My health began to worsen. I could no longer go to the bathroom without blood coming out of all the places it wasn´t supposed to. It was a coin´s throw probability wheter I would be able to keep a meal in my stomach or if it would leave soon after I ate, along with more blood, of course. Some days I would wake up with bleeding eyelids. Edema and inflammation increased my weight. The agonizing pain was continuous, sometimes worsening in pangs difficult to disguise. Worst was the mental haze, where thoughts seem to be struggling to be formed, as if swimming against the stream of a viscous ocean. At work, it was at the apex of a major and important operation against the wild animal trade, Urutau, and failing to function properly when it is needed is extremely frustrating.
I started to faint and have convulsions. Decades ago had already had this (many fainting episodes in childhood, none more recent than 2003, three seizures at different times of life, no more recent than 2012. Until these last two months.).
The seizures I have are atonic, in which the muscles stop responding, but the consciousness does not disappear … the body just drops, as if I were a rag doll. It´s not possible even to try to ask for help, since the mouth does not move. They are more discreet than the tonic-clonic seizures, in which the body shakes and has spasms. I feel a pre-aura strong enough to alert me, and I was able to sit down before all the seizures I had, but … it was something I had not had in years, and it was 22 in those 2 months. When I faint there is less “warning” of the body, and I fell twice, one of them in the service, fortunately after my co-workers had left. Now that I know what my diagnosis is, I know that seizures and fainting are caused by inflammation of the brain, the same thing that causes the mental fog, but more dangerous because if the inflammation is causing seizures, the chances of a stroke (like the one I had in the past, which left me deaf for three months) are larger. And each seizure, by itself, worsens the inflammation.

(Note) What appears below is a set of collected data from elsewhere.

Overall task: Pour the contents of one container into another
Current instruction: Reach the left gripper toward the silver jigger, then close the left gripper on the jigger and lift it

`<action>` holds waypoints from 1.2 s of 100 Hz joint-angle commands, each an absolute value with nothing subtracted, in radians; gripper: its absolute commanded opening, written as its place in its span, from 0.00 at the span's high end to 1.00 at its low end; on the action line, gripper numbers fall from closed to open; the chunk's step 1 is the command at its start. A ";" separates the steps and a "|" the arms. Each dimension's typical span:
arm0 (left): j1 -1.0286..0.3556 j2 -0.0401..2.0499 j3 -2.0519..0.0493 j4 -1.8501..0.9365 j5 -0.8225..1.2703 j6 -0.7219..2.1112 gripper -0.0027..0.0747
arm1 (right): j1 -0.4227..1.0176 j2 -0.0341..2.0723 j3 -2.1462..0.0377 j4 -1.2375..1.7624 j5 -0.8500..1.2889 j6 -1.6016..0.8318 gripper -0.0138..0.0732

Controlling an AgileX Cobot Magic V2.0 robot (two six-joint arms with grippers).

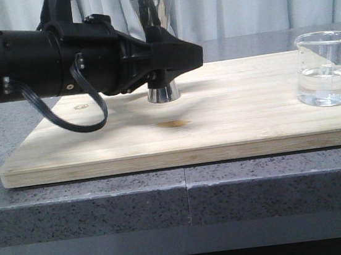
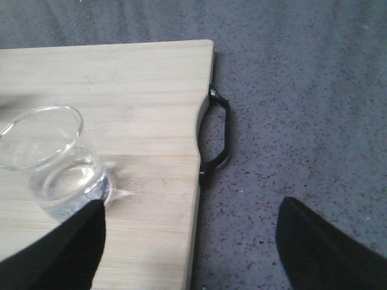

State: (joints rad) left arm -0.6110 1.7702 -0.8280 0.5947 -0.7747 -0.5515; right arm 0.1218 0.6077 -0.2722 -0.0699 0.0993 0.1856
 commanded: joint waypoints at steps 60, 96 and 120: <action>-0.571 1.737 -0.875 0.626 -0.841 -0.573 0.40 | 0.125 0.613 -0.298 -0.071 0.012 0.174 0.24; -0.571 1.737 -0.875 0.628 -0.841 -0.573 0.58 | 0.125 0.613 -0.298 -0.071 0.012 0.174 0.24; -0.571 1.737 -0.875 0.628 -0.841 -0.573 0.69 | 0.125 0.613 -0.298 -0.071 0.012 0.174 0.24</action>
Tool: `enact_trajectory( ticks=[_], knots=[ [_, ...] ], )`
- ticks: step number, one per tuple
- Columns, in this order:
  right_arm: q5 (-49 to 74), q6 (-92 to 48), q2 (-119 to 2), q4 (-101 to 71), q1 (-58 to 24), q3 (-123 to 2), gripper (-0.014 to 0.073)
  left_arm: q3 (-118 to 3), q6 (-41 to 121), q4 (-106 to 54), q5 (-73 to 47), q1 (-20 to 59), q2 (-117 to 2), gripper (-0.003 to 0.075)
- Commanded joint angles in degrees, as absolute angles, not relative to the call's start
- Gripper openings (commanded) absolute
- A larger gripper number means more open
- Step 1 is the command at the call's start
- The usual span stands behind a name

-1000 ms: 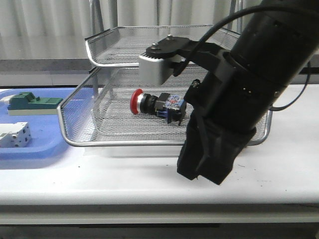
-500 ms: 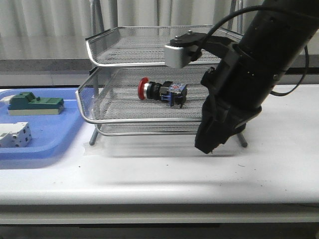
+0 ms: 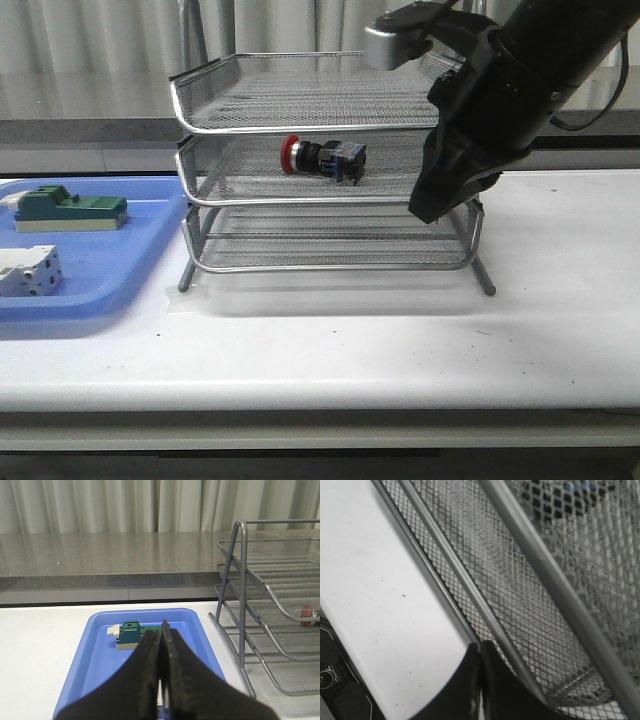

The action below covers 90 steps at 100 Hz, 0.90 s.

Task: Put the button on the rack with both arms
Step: 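Push the middle tray back into the rack with the right gripper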

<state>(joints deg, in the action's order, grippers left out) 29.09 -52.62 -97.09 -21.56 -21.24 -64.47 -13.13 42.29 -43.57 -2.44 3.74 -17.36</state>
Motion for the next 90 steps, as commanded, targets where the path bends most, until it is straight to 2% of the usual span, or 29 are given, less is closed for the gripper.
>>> enact_trajectory(
  ticks=[1,28,52,90],
  knots=[
    [30.3,-51.9,-93.9,-22.3,-21.1,-66.8,-0.0065,-14.8,41.6,-44.0,0.9,3.6,-17.8,-0.0020],
    [38.2,-45.9,-88.2,-22.4,-21.1,-66.8,-0.0060,-14.8,41.6,-44.0,0.9,3.6,-17.8,-0.0020],
    [35.5,-37.7,-78.5,-20.1,-20.9,-65.0,-0.0060,-14.8,41.6,-44.0,0.9,3.6,-17.8,-0.0020],
    [32.0,-7.3,-60.2,1.2,-20.9,-53.9,-0.0060,-14.8,41.6,-44.0,0.9,3.6,-17.8,-0.0020]
  ],
)
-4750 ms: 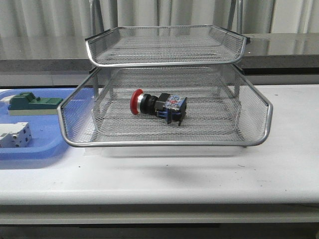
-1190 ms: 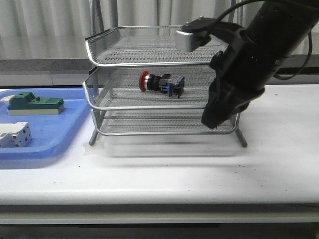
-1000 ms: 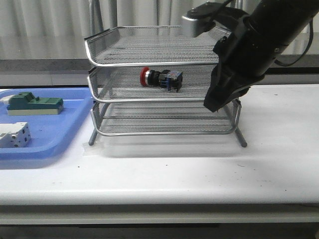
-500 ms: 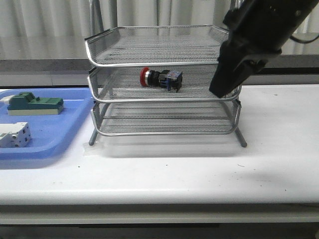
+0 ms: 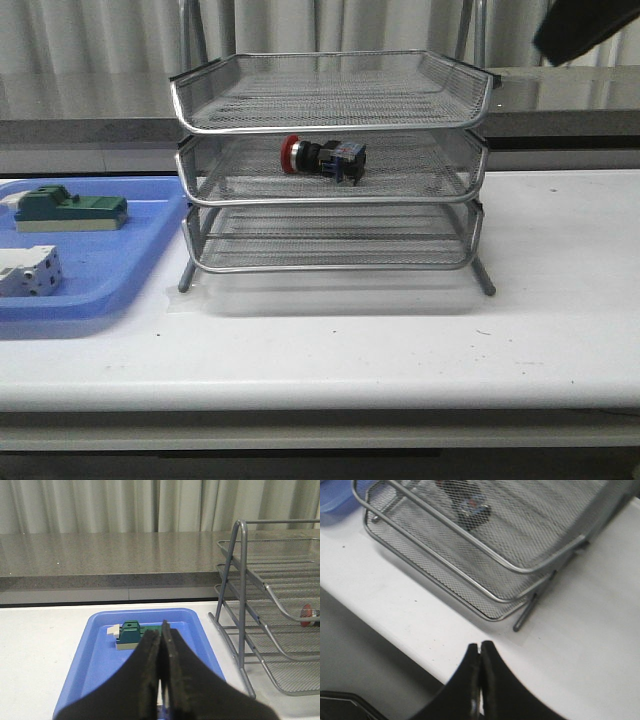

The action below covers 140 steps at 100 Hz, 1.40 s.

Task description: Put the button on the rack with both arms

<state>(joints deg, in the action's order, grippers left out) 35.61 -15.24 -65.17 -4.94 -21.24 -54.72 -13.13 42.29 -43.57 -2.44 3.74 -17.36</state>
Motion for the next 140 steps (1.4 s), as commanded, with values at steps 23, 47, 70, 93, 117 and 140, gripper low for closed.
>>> enact_trajectory(
  ticks=[23,47,70,93,117,140],
  knots=[
    [33.6,11.3,-46.9,16.0,-20.9,-45.5,-0.0060,-14.8,41.6,-44.0,0.9,3.6,-17.8,-0.0020],
    [36.1,13.6,-36.1,16.7,-20.9,-40.3,-0.0060,-14.8,41.6,-44.0,0.9,3.6,-17.8,-0.0020],
    [37.1,13.6,-33.9,16.7,-20.9,-39.8,-0.0060,-14.8,41.6,-44.0,0.9,3.6,-17.8,-0.0020],
    [37.1,13.6,-33.9,16.7,-20.9,-39.8,-0.0060,-14.8,41.6,-44.0,0.9,3.6,-17.8,-0.0020],
    [37.1,13.6,-33.9,16.7,-20.9,-39.8,-0.0060,-14.8,41.6,-44.0,0.9,3.6,-17.8,-0.0020],
    [34.4,13.5,-31.9,16.7,-20.9,-38.7,-0.0060,-14.8,41.6,-44.0,0.9,3.6,-17.8,-0.0020]
  ],
)
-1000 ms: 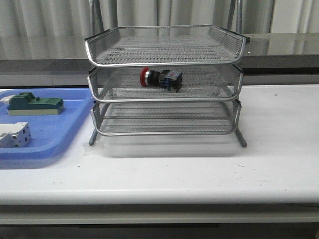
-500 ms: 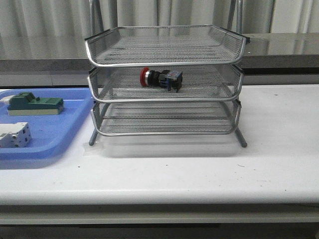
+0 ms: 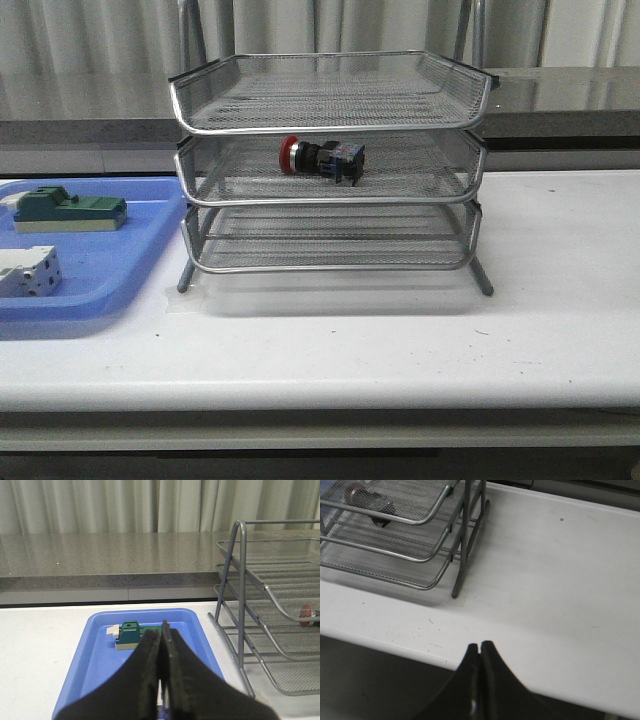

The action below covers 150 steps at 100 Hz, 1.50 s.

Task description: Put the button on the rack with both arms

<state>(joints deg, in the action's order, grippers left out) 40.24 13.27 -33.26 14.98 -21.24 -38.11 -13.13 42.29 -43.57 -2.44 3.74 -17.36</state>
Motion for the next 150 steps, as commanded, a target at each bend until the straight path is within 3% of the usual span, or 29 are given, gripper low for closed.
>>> enact_trajectory(
  ticks=[1,23,44,81,117,150],
  knots=[
    [34.1,13.5,-31.7,16.7,-20.9,-38.5,-0.0060,-14.8,41.6,-44.0,0.9,3.6,-17.8,-0.0020],
    [22.7,13.5,-23.1,16.4,-20.1,-29.4,-0.0060,-14.8,41.6,-44.0,0.9,3.6,-17.8,-0.0020],
    [13.3,13.5,-13.7,11.9,-11.8,-18.8,-0.0060,-14.8,41.6,-44.0,0.9,3.6,-17.8,-0.0020],
    [10.4,3.9,1.6,0.4,-2.0,-6.4,-0.0060,-14.8,41.6,-44.0,0.9,3.6,-17.8,-0.0020],
    [1.5,3.9,1.8,0.4,-1.9,0.7,-0.0060,-14.8,41.6,-44.0,0.9,3.6,-17.8,-0.0020],
    [2.0,3.9,1.8,0.4,-1.9,0.7,-0.0060,-14.8,41.6,-44.0,0.9,3.6,-17.8,-0.0020]
  ],
)
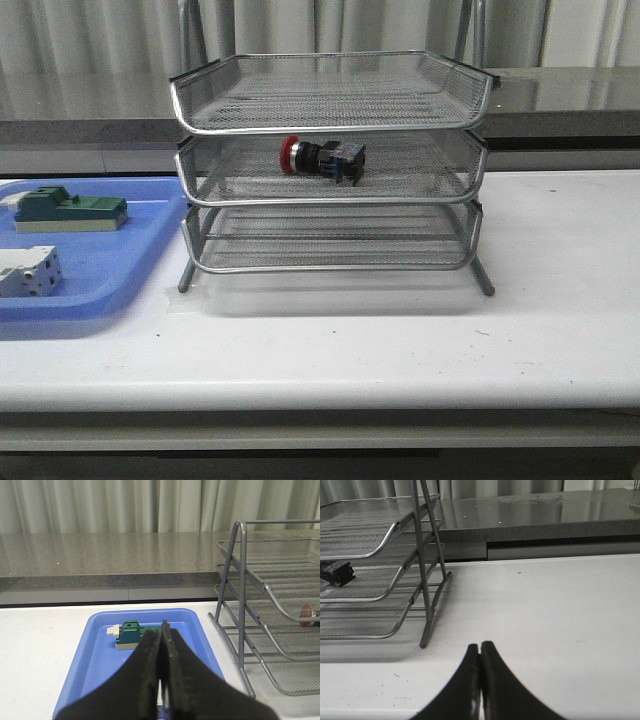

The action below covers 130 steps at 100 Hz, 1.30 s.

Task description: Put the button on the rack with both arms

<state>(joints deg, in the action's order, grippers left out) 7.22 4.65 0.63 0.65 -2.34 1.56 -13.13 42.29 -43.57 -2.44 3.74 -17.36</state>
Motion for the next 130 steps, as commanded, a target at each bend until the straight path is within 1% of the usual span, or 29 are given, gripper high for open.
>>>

And all this time, I did not understand why it was getting so bad. I felt the triggering, but in the past, the air purifiers were enough to hold the impact of a Round-Up application on the neighbors, 150m or more away. Why weren´t they enough anymore? What was making the triggerings so strong?
My husband discovered what was happening on June 7th. By chance, he, who had driven me to work (he was worried I would have a seizure or fainting episode in the way), had to return home in the middle of the day, instead of just returning at night with me. And then he caught a moving-truck on our street.
Our street has three things. There’s our house. There’s the jungle. And there is an old, falling apart house of a neighbor, not inhabited. The truck did not have things from the neighboor.
There is plenty of discussion about the ethics of social movements that invade abandoned homes to get housing / land for poor people. If these people were only trying to invade the abandoned house of my neighbor, it would be possible to find moral justification for their actions. I warned the neighbor, of course. But I would not have gone further, if all the invaders were doing was trying to live in a house whose owner had neglected even to visit for almost five years.
But it wasn´t all the invaders were doing. Why would it be? The house they were invading is a shack with the floor cracking and the roof leaking, no water supply, broken windows and termites on the door.
Just before, in the street, there´s our house, and our house has water, eletricity, an orchard, a functional ceiling, is bigger, more beautiful and decent. And they found that I have a deadly allergy to a product they buy for pennies in the local agro-store (my husband points that their plan had several flaws, including the fact that even if they killed me, he is not allergic to Round Up).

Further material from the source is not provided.